• _DIRECTIONS_
Copy all the entries below exactly, but not the pictures.

──────

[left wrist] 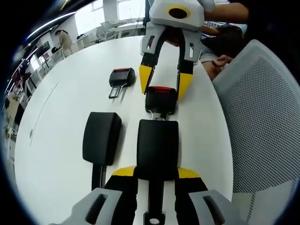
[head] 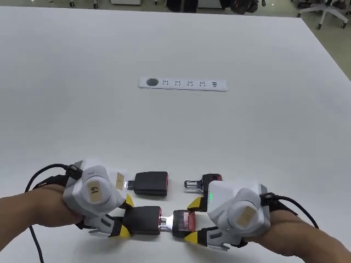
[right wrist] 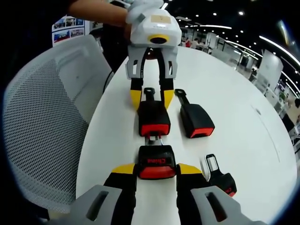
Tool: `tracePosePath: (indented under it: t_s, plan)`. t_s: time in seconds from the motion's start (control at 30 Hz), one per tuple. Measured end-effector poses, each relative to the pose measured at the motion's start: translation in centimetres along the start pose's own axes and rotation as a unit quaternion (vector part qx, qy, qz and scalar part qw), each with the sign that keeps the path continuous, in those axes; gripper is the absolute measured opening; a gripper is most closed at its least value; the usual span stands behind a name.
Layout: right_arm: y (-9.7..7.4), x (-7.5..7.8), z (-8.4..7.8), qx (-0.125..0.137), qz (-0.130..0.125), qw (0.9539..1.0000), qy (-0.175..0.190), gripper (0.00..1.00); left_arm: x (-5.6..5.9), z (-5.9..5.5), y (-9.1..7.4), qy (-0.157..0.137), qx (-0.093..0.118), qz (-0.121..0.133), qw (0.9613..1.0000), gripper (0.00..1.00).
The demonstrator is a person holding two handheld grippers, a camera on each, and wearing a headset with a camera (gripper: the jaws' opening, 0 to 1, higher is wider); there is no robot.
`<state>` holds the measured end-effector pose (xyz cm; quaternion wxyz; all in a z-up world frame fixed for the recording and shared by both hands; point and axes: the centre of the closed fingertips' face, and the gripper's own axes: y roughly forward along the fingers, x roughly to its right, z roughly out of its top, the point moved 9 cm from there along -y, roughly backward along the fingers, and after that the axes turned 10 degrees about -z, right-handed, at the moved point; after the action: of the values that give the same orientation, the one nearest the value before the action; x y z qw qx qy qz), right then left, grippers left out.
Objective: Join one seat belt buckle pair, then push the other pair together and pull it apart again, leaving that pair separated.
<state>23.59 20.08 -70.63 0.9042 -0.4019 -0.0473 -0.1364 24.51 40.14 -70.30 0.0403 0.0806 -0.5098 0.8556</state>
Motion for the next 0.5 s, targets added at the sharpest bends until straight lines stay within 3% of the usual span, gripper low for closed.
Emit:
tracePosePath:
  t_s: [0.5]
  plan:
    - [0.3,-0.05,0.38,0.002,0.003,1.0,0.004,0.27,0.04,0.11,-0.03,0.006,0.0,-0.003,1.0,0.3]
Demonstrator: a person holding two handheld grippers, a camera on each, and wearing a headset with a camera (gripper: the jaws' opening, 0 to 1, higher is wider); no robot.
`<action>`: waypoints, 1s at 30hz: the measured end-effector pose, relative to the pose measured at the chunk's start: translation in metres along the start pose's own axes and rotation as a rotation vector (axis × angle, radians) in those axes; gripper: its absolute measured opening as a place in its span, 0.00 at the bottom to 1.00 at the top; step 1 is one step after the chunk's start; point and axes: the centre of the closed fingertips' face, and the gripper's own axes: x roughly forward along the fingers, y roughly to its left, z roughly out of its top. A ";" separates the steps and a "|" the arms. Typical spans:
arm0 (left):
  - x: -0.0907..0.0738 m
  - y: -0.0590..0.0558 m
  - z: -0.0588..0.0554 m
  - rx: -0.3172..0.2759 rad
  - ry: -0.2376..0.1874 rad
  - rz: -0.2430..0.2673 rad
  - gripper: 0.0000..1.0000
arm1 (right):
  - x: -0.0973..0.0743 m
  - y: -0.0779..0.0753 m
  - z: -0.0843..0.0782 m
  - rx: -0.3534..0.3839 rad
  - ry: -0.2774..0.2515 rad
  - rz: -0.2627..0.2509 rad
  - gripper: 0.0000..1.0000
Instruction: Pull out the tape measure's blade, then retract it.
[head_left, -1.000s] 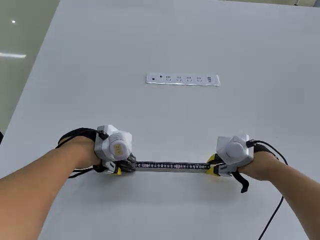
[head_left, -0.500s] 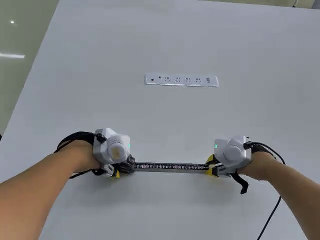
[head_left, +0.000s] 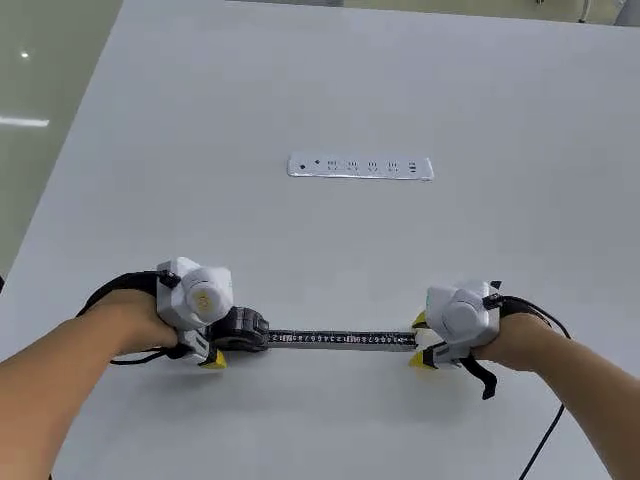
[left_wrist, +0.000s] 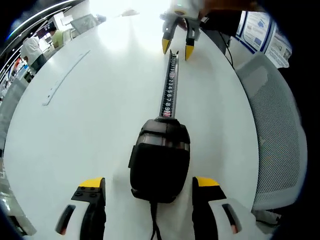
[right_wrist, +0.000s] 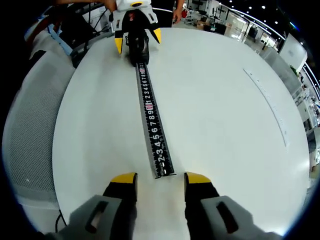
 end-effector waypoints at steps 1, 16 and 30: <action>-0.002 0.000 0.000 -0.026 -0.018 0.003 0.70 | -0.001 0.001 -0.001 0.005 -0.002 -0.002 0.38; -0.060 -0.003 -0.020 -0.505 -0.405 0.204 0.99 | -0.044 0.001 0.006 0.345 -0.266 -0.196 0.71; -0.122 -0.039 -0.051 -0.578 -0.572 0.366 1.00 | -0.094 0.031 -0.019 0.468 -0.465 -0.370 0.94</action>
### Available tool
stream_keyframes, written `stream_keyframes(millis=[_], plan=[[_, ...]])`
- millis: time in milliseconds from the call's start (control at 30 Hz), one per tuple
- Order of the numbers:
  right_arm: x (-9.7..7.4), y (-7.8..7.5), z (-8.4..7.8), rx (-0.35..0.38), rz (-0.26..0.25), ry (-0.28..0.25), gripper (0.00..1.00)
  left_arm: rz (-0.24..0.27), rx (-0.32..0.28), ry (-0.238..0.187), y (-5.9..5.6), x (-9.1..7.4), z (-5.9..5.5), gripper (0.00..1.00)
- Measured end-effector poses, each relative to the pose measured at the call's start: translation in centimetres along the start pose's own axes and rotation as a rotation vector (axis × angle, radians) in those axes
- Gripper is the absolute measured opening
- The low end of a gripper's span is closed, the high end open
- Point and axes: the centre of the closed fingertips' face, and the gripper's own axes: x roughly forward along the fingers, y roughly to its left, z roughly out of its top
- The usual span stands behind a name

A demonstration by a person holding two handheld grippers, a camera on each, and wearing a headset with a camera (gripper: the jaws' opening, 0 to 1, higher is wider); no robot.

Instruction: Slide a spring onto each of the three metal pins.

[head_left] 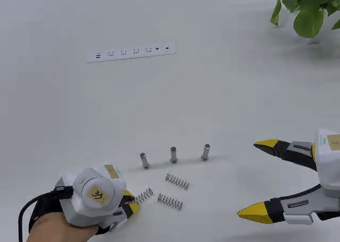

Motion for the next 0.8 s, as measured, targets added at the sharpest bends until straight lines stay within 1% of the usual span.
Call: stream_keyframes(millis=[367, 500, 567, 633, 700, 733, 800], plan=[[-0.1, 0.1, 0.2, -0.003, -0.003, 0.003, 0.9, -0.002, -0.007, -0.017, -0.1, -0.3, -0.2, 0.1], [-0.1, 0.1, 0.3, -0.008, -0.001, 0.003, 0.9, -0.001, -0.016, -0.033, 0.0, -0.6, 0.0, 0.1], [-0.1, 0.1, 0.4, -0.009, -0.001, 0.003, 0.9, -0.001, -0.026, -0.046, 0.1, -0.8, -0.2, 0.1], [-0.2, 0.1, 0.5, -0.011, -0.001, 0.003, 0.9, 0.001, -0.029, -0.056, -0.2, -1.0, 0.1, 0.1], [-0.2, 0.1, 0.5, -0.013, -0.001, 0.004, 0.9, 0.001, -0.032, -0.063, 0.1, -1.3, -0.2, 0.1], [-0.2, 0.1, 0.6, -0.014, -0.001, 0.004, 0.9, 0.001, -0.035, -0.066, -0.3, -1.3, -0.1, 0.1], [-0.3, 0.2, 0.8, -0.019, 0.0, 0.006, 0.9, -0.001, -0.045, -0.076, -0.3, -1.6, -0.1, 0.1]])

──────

• _OUTPUT_
[left wrist] 
[head] 
[right wrist] 
Tool: `tracePosePath: (indented under it: t_s, plan)`. t_s: time in seconds from the motion's start (control at 30 Hz), one per tuple. Measured end-effector poses, each relative to the pose measured at the motion's start: translation in centimetres along the start pose's own axes and rotation as a unit quaternion (vector part qx, qy, qz and scalar part qw), each with the sign that keeps the path continuous, in those axes; gripper is the absolute measured opening; a gripper is most closed at its least value; the usual span stands behind a name.
Layout: right_arm: y (-9.7..7.4), x (-7.5..7.8), z (-8.4..7.8), qx (-0.125..0.137), qz (-0.130..0.125), qw (0.9539..1.0000), qy (-0.175..0.190), gripper (0.00..1.00); left_arm: x (-5.6..5.9), z (-5.9..5.5), y (-9.1..7.4), qy (-0.157..0.137), qx (-0.093..0.118), qz (-0.121..0.133), qw (0.9613..1.0000), gripper (0.00..1.00).
The demonstrator is a person holding two handheld grippers, a camera on each, and wearing a headset with a camera (gripper: the jaws' opening, 0 to 1, higher is wider); there is no robot.
`<state>` holds the measured end-effector pose (xyz cm; quaternion wxyz; all in a z-up world frame fixed for the recording and shared by both hands; point and axes: the centre of the closed fingertips' face, and the gripper's own axes: y roughly forward along the fingers, x roughly to its right, z roughly out of its top, the point moved 9 cm from there along -y, roughly backward along the fingers, and after that the axes turned 10 degrees about -z, right-handed, at the moved point; after the action: of the values that give the same orientation, the one nearest the value before the action; x y z qw qx qy qz), right then left, grippers left out.
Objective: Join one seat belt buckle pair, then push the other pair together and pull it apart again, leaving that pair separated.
<state>23.59 20.08 -70.63 0.9042 -0.4019 -0.0473 -0.1364 24.51 40.14 -70.30 0.0403 0.0806 -0.5098 0.8556</state>
Motion for the next 0.5 s, targets added at the sharpest bends until straight lines stay within 3% of the usual span, gripper low for closed.
Emit:
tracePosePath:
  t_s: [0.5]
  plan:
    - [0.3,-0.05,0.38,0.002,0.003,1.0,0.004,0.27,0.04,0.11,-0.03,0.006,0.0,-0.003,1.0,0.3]
Demonstrator: a person holding two handheld grippers, a camera on each, and wearing a headset with a camera (gripper: the jaws' opening, 0 to 1, higher is wider); no robot.
`<action>`: waypoints, 1s at 30hz: the measured end-effector pose, relative to the pose measured at the chunk's start: translation in metres along the start pose's own axes and rotation as a rotation vector (axis × angle, radians) in those axes; gripper: its absolute measured opening as a place in its span, 0.00 at the bottom to 1.00 at the top; step 1 is one step after the chunk's start; point and axes: the centre of the closed fingertips' face, and the gripper's own axes: x roughly forward along the fingers, y roughly to its left, z roughly out of its top. A ";" separates the steps and a "|" the arms. Typical spans:
arm0 (left):
  - x: -0.0907..0.0738 m
  - y: -0.0590..0.0558 m
  - z: -0.0588..0.0554 m
  - rx: -0.3172..0.2759 rad
  - ry: -0.2376..0.1874 rad
  - rz: -0.2430..0.2673 rad
  - gripper: 0.0000..1.0000
arm1 (right):
  - x: -0.0973..0.0743 m
  - y: -0.0779..0.0753 m
  - z: -0.0843..0.0782 m
  - rx: -0.3534..0.3839 rad
  - ry: -0.2774..0.2515 rad
  - rz: -0.2627..0.2509 rad
  - gripper: 0.0000..1.0000
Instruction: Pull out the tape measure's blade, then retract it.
[head_left, -1.000s] 
[head_left, -0.500s] 
[head_left, +0.000s] 
[left_wrist, +0.000s] 
[right_wrist, +0.000s] 
 end-effector waypoints at steps 1, 16 and 30: <action>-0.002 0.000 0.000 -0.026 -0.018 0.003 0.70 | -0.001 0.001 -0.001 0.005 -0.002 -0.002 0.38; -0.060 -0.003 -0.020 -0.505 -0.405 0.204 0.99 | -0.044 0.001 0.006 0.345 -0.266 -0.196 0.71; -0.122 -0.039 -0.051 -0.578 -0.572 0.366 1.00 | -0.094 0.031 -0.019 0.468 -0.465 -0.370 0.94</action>
### Available tool
stream_keyframes, written `stream_keyframes(millis=[_], plan=[[_, ...]])`
- millis: time in milliseconds from the call's start (control at 30 Hz), one per tuple
- Order of the numbers:
  right_arm: x (-9.7..7.4), y (-7.8..7.5), z (-8.4..7.8), rx (-0.35..0.38), rz (-0.26..0.25), ry (-0.28..0.25), gripper (0.00..1.00)
  left_arm: rz (-0.24..0.27), rx (-0.32..0.28), ry (-0.238..0.187), y (-5.9..5.6), x (-9.1..7.4), z (-5.9..5.5), gripper (0.00..1.00)
- Measured end-effector poses, each relative to the pose measured at the call's start: translation in centimetres along the start pose's own axes and rotation as a rotation vector (axis × angle, radians) in those axes
- Gripper is the absolute measured opening
- The low end of a gripper's span is closed, the high end open
- Point and axes: the centre of the closed fingertips' face, and the gripper's own axes: x roughly forward along the fingers, y roughly to its left, z roughly out of its top
- The usual span stands behind a name

A demonstration by a person holding two handheld grippers, a camera on each, and wearing a headset with a camera (gripper: the jaws' opening, 0 to 1, higher is wider); no robot.

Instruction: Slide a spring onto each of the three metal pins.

[head_left] 

Motion for the next 0.8 s, as measured, targets added at the sharpest bends until straight lines stay within 1% of the usual span.
Call: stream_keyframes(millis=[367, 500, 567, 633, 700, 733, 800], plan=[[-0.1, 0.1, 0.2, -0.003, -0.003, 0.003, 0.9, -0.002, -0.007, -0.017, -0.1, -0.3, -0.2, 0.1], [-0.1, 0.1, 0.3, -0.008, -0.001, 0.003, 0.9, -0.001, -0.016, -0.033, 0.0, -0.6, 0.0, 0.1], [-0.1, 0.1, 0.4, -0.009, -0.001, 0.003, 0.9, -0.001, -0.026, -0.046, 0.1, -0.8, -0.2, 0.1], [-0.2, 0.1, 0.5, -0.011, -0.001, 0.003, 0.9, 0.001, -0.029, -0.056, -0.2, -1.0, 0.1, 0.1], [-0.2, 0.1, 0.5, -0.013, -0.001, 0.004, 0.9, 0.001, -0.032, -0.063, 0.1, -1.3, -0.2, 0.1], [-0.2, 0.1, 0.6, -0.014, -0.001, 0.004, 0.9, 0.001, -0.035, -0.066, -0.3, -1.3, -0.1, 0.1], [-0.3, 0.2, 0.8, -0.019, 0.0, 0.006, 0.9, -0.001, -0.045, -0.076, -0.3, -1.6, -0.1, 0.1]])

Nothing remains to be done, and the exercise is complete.